Treat the push as best-effort — do not block request handling on it (wrap the call so a failure can't fail the Worker's main response).

If you'd rather not hand-roll the encoder, generate a client from metrics.proto with protobuf-es (@bufbuild/protobuf) and feed its serialized bytes to grpcWebFrame() — the framing and the fetch are identical.

4. Deploy the Worker

metrics_gateway_worker is deployed by OpenTofu (no manual wrangler deploy for production). With the service id set in tfvars (step 2), apply the stack — the build bundles the Worker and cloudflare_workers_script deploys it with the VPC binding:

cd infra/multitenant_eks_cluster
./scripts/deploy.sh --env dev   # or the target env

Verification

From the Worker (or wrangler dev bound to the same VPC service), issue one push and confirm a 200 with accepted: 1.

Confirm the series landed (note the pushed_ prefix), from inside a gateway pod:

kubectl -n metrics-gateway exec deploy/grpc-metrics-gateway -- \
  wget -qO- http://localhost:8080/metrics | grep pushed_

Confirm the gateway is not publicly reachable: there should be no public DNS record, and there is no public hostname on the tunnel.
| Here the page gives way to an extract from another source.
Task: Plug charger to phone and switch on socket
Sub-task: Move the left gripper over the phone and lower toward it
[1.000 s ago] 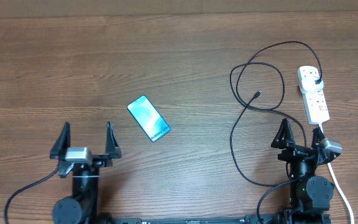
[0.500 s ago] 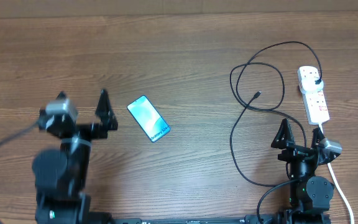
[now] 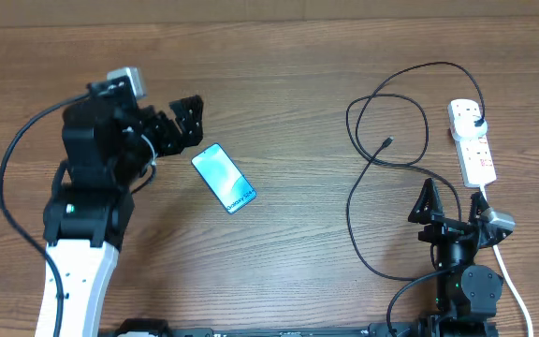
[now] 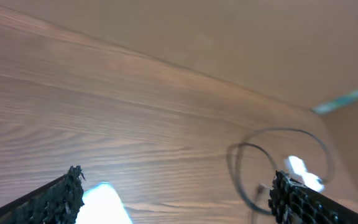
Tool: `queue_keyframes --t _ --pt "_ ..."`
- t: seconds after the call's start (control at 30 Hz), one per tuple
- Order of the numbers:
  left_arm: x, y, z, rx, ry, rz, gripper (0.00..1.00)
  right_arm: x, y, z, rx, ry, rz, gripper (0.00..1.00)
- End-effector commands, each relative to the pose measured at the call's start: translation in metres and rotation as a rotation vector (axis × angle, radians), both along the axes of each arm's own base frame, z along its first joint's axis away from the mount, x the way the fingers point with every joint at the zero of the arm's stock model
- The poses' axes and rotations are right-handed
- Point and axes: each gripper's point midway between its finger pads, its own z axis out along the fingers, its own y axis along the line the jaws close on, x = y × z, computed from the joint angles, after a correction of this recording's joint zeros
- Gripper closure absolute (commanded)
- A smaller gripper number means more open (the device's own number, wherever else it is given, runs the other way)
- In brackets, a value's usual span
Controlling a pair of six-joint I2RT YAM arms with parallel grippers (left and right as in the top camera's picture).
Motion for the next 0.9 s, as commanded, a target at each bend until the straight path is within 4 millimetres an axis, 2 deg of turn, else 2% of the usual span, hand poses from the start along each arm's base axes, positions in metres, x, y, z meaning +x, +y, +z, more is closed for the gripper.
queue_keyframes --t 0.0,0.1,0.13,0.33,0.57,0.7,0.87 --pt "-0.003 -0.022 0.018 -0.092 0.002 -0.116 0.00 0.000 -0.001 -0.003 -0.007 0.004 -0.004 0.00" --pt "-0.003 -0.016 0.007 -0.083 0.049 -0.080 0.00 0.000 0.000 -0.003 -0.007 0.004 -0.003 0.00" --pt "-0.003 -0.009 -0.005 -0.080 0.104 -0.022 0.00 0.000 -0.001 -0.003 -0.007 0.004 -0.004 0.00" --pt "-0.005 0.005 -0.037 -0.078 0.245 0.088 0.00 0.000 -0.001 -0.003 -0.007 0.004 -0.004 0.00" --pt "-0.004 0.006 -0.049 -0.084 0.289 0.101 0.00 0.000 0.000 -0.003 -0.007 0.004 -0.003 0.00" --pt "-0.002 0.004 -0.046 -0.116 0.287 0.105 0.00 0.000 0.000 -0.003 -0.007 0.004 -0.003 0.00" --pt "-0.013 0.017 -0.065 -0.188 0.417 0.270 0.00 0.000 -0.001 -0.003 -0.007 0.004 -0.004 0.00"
A plain curl https://<anything> cannot reach it — only the bound Worker can.

Logpush: shipping Worker logs to the Parquet pipeline

The metrics-gateway Worker has in-dashboard observability off and Cloudflare Logpush on (logpush = true on the cloudflare_workers_script in metrics_gateway_worker.tf). That flag only enables the feature on the script; a Logpush job (the S3 destination + ScriptName filter) must be created out of band, the same way the global-worker does it. Logs only reach Parquet/Athena/Grafana in an env whose stack has enable_cloudflare_log_analytics = true.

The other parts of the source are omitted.